Malhotra has long been a vocal supporter and champion of sustainability – at Lakme Fashion Week (LFW) Summer/Resort 2018, for instance, Malhotra and the Woolmark Company showcased a ‘capsule collection’ titled ‘Inaya’ using Merino wool, to draw attention towards sustainable fashion. He has spoken about its importance in several summits and is also known to have insisted on using sustainable paper to make carry bags for one of his stores in India when it underwent a revamp.

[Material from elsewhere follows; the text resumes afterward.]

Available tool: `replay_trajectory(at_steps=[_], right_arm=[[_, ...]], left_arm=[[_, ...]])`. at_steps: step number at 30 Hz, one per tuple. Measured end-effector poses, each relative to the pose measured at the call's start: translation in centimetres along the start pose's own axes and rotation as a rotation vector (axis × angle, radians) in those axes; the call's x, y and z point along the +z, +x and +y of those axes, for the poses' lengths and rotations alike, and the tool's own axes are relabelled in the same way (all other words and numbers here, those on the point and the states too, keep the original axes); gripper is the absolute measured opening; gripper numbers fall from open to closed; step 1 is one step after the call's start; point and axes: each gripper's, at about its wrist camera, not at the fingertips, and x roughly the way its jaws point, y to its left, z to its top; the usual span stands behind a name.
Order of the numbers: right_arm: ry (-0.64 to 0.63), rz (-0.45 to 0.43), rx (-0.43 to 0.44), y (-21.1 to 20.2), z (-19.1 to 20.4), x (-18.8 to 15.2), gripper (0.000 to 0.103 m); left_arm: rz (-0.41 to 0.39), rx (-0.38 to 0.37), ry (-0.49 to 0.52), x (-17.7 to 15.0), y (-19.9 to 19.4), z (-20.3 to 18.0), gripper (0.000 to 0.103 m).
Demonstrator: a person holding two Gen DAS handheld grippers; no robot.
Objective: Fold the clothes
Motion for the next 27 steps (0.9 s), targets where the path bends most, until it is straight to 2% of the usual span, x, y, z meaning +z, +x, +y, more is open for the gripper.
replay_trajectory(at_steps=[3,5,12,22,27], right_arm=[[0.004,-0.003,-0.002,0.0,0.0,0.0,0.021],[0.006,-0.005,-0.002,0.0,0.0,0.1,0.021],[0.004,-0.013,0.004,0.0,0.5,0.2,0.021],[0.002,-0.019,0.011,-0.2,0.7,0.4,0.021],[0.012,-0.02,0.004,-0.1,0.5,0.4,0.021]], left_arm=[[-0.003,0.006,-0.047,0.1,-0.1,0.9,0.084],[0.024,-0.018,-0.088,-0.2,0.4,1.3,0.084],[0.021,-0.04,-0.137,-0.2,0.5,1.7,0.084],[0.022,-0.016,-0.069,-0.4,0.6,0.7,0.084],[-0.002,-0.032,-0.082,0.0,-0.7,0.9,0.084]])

“I think sustainability is one of the most critical factors for any company today. As a label and a first-tier designer today, I think it is essential for me to consider factors like technology, sustainability, and empowerment,” he says, while also cautioning that sustainability needs to be a conscious choice and not a marketing agenda. “We curate sustainable outfits that are customized and personalized for a significant number of brides and grooms all the time. Alia’s outfit is one of a kind but we’ve produced many more and continue to do so for our brides and grooms who like to take that route.”

A frequent flier to the UAE, the Bollywood designer describes Dubai as “a land of the future”.

“I love Dubai. It’s my home away from home with so many of my dear friends there. It’s also ever-evolving in every aspect. The city is modest and grand in the most elegant way. The weaves and threads might be glamorous, but their fashion stands the test of time.”